* **EXERCISE DETAILS**: Each line of data below is to be returned exactly, leaving out any picture.

* **INFORMATION SHOWN**:

<<<<

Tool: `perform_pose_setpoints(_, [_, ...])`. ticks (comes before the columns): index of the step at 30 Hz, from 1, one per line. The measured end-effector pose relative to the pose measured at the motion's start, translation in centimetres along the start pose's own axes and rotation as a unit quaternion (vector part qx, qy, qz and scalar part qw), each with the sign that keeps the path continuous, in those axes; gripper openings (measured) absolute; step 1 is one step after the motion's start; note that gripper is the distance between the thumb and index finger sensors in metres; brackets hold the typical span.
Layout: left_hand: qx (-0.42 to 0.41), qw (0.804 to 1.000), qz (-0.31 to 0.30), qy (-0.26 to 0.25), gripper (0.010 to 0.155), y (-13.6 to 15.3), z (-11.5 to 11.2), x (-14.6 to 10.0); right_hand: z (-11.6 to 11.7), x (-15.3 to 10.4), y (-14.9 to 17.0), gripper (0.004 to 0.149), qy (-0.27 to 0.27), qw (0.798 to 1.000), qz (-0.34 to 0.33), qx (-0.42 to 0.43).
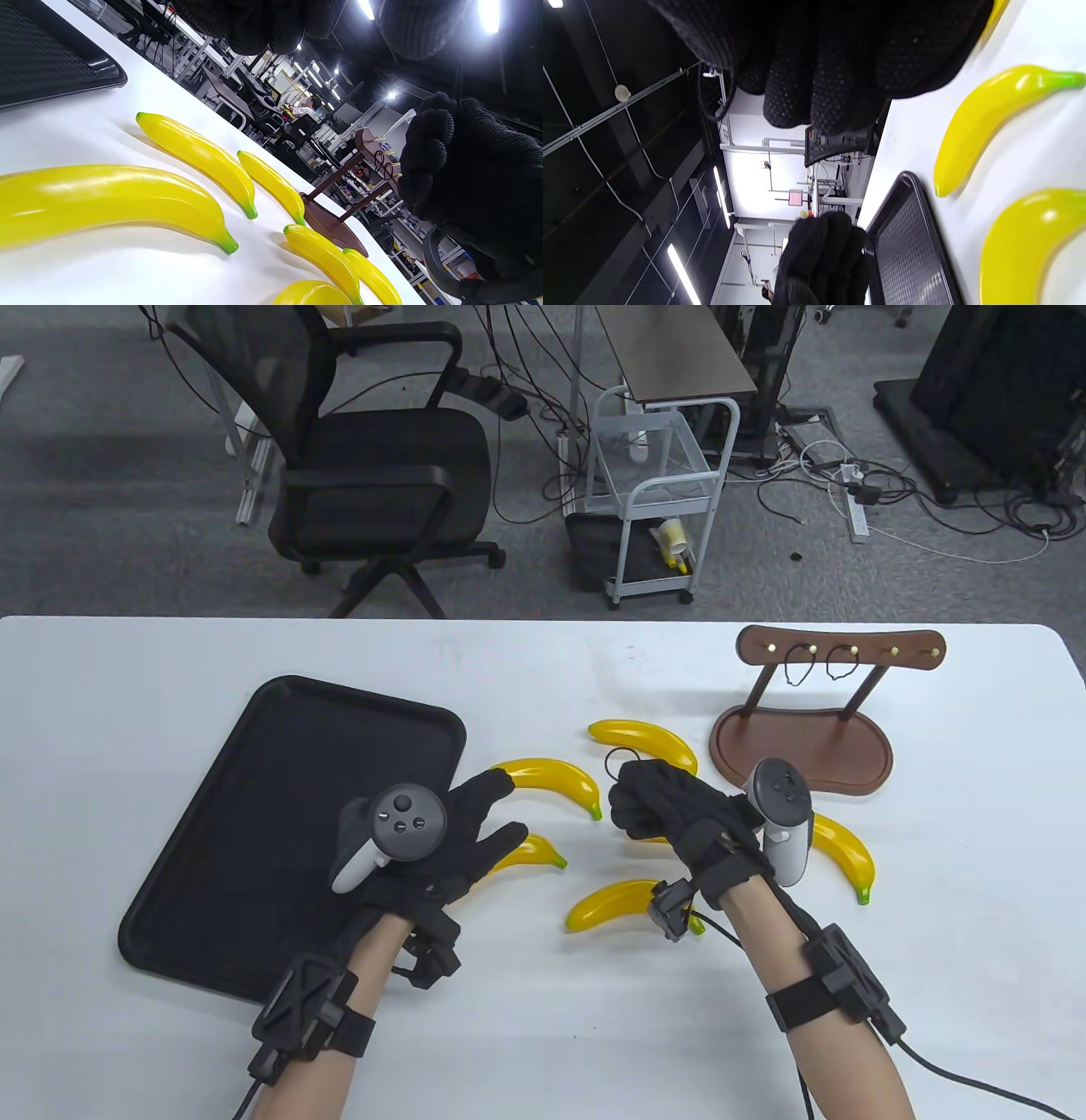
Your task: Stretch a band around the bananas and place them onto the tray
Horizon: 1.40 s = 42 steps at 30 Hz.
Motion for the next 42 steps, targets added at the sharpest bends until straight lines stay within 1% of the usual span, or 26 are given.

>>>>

* **RESPONSE AREA**:
Tool: `perform_pose_setpoints(_, [_, ...])`. ticks (comes before the columns): index of the step at 30 Hz, from 1, one per line. The measured end-effector pose relative to the pose measured at the motion's start, translation in centimetres along the start pose's own axes and rotation as a unit quaternion (vector part qx, qy, qz and scalar part qw), each with the sign that keeps the path continuous, in those axes; gripper openings (measured) absolute; step 1 is one step after the motion's start; note that gripper is the distance between the thumb and index finger sensors in metres; brackets hold the typical span.
Layout: left_hand: qx (-0.42 to 0.41), qw (0.804 to 1.000), qz (-0.31 to 0.30), qy (-0.26 to 0.25), gripper (0.010 to 0.155), y (-13.6 to 15.3), z (-11.5 to 11.2), x (-14.6 to 10.0); right_hand: z (-11.6 to 11.7), x (-15.3 to 10.4), y (-14.9 to 17.0), gripper (0.004 to 0.149), qy (-0.27 to 0.27), qw (0.798 to 1.000), qz (-0.34 to 0.33), qx (-0.42 to 0.43).
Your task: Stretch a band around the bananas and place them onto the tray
Horizon: 1.40 s = 42 steps at 30 Hz.
Motion for the next 42 steps, targets added at the sharpest bends until straight lines stay within 1% of the usual span, or 26 are given.

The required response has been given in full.